Kafka Clusters

Kafka brokers are the master services in a Kafka cluster. The ideal number of Kafka broker nodes depends on the number of concurrent producers and consumers, and the rates at which they write and read data, respectively. More brokers means more resiliency in the case of node failures. As use of Kafka grows, the number of Kafka brokers should increase accordingly.

The following table outlines general Kafka broker recommendations. Later sections describe how to calculate specific needs for your environment.

Table 1. Kafka Broker Resource Recommendations
Resource Amount

Nodes

5 or more

Processor

4-16+ cores

Memory

32-64 GB

Hard Disk

1+TB (SSDs recommended)

Brokers are not CPU-bound under most production workloads. When TLS is used within the cluster and for client connections, then CPU will trend higher to support the requisite crypto operations.

Kafka Broker Disks

Because Kafka persists messages to log segment files, excellent disk I/O performance is a requirement. Writing Kafka logs to multiple disks improves performance through parallelism.
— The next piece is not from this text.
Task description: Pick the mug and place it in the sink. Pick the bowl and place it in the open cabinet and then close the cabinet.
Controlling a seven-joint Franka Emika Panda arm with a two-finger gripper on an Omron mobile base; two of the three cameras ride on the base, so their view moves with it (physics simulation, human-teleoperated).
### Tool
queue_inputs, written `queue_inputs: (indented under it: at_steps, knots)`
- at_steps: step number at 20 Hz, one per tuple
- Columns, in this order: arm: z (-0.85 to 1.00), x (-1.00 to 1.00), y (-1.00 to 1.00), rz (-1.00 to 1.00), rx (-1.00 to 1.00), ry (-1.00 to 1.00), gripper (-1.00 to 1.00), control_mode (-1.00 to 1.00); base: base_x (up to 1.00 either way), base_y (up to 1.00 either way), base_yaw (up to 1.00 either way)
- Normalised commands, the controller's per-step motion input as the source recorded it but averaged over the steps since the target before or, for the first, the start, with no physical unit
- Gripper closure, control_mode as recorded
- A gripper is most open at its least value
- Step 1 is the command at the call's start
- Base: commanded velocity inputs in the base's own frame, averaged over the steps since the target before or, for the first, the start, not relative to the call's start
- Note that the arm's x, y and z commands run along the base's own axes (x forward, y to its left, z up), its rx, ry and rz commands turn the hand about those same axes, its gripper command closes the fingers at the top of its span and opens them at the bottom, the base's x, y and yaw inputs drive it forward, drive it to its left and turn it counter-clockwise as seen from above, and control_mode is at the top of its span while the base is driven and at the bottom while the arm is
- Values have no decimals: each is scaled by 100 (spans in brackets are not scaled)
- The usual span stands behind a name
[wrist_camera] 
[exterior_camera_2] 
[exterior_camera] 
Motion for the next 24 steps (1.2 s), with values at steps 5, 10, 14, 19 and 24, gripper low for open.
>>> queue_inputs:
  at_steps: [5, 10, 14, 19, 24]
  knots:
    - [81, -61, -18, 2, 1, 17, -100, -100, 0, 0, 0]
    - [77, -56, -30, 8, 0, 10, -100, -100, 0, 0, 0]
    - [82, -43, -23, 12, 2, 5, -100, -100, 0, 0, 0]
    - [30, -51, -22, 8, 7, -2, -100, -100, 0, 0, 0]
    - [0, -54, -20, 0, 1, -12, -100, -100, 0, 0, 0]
Since Kafka requires that an entire partition fit on a single disk, this is an upper bound on the amount of data that can be stored by Kafka for a given topic partition. Hence, the number of topics, the number of partitions per topic, the size of the records, etc. all affect the log retention limits. So, if you have a high volume partition, allocate it to a dedicated drive. For resilience, also be sure to allocate enough disk space cluster-wide for partition replicas.

Our own testing using Kafka with SSD drives demonstrates that write performance around 1.2GB/sec plus or minus 400MB/sec is easily achievable, staying above 1.0GB/sec most of the time. These results are similar to those reported by the Sangrenel project for Kafka performance testing.
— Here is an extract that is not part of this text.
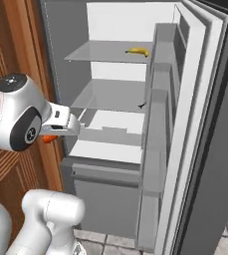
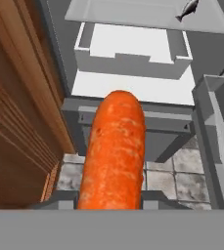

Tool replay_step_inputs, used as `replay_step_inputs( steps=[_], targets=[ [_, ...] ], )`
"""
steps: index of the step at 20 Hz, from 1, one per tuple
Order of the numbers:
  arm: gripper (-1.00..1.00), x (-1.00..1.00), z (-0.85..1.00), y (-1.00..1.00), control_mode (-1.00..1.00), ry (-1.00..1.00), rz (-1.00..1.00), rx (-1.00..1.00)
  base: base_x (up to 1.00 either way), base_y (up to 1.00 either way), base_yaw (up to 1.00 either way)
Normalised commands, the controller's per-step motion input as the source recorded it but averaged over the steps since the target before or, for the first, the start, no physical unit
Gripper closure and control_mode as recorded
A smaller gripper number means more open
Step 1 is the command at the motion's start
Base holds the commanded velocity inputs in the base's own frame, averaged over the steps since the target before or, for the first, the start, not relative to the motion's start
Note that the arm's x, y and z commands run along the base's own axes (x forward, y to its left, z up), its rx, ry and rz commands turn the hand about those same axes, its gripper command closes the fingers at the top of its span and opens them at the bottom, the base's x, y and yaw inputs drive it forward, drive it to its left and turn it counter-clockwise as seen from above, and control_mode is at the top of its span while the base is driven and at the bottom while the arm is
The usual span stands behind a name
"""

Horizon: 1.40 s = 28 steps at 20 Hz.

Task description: Open the fridge, remove the banana, carrot, and fish, and place them on any counter.

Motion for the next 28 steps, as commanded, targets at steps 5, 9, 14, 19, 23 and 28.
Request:
replay_step_inputs(
  steps=[5, 9, 14, 19, 23, 28],
  targets=[
    [1.0, 0.0, 0.0, 0.0, 1.0, 0.0, 0.0, 0.0, -1.0, -0.13, 0.26],
    [1.0, 0.0, 0.0, 0.0, 1.0, 0.0, 0.0, 0.0, -1.0, -0.05, 0.54],
    [1.0, 0.0, 0.0, 0.0, 1.0, 0.0, 0.0, 0.0, -0.81, 0.0, 0.78],
    [1.0, 0.0, 0.0, 0.0, 1.0, 0.0, 0.0, 0.0, -0.52, 0.31, 0.78],
    [1.0, 0.0, -0.41, 0.66, -1.0, 0.0, 0.47, -0.03, 0.0, 0.19, 0.17],
    [1.0, -0.48, -0.67, 1.0, -1.0, 0.0, 0.54, -0.11, 0.0, 0.0, 0.0]
  ],
)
Obviously, such rates can fill up any drive quickly, causing potential data loss and other problems. We’ve observed that broker disk quota settings appear to be ignored. Hence, this mechanism doesn’t prevent Kafka from filling a drive. Based on the anticipated data rate, you can calculate how much disk space may be required and how to trade off the following variables to meet your needs and keep Kafka healthy:

  • Disk size - Multi-TB hard drives have more capacity compared to SSDs, but trade off read and write performance.

  • Number of partitions - Using more partitions increases throughput per topic through parallelism. It also allows more drives to be used, one per partition, which increases capacity. Note that Kafka only preserves message order per partition, not over a whole, multi-partition topic. Topic messages can be partitioned randomly or by hashing on a key.

  • Replication factor - The replication factor provides resiliency for a partition. Replicas are spread across available brokers, therefore your replication factor is always <= the number of brokers in your cluster. It must be accounted for when determining disk requirements because there is no difference between how much space a leader partition and a replica partition uses. The total number of partitions for a given a topic is the number of partitions * the replication factor.

  • Dedicated drives - Using dedicated drives for the Kafka brokers not only improves performance, by removing other activity from the drive, but should the drive become full, then other services that need drive space will not be adversely affected.

  • Do not use RAID for fault tolerance. Kafka provides fault tolerance guarantees at the application layer (with topic replication factor) making fault tolerance at the hard disk level redundant.

Kafka does not degrade gracefully if it runs out of disk space. Make sure your sizing estimates are generous, monitor disk utilization, and take corrective action well before disk exhaustion occurs! In a default deployment Kafka can consume all disk space available on the disks it accesses, which not only causes Kafka to fail, but also the other applications and services on the node.

To estimate disk requirements for your need, per broker, begin by estimating the projected usage. Here is an example:

Table 2. Kafka Broker Disk Considerations
Quantity Example Discussion

Average topic message throughput (MT)

1000 msg/sec

For each topic, how many messages on average per unit time?

Average message size (MS)

10 KB

Note that Kafka works best with messages under 1MB in size.

Broker message retention length (RL)

1 week (168 hours or 604800 seconds)

This could also be a size.

Number of topics (NT)

1

Average number of topic partitions (NP)

3

Or do a more specific calculation summing each topics number of partitions.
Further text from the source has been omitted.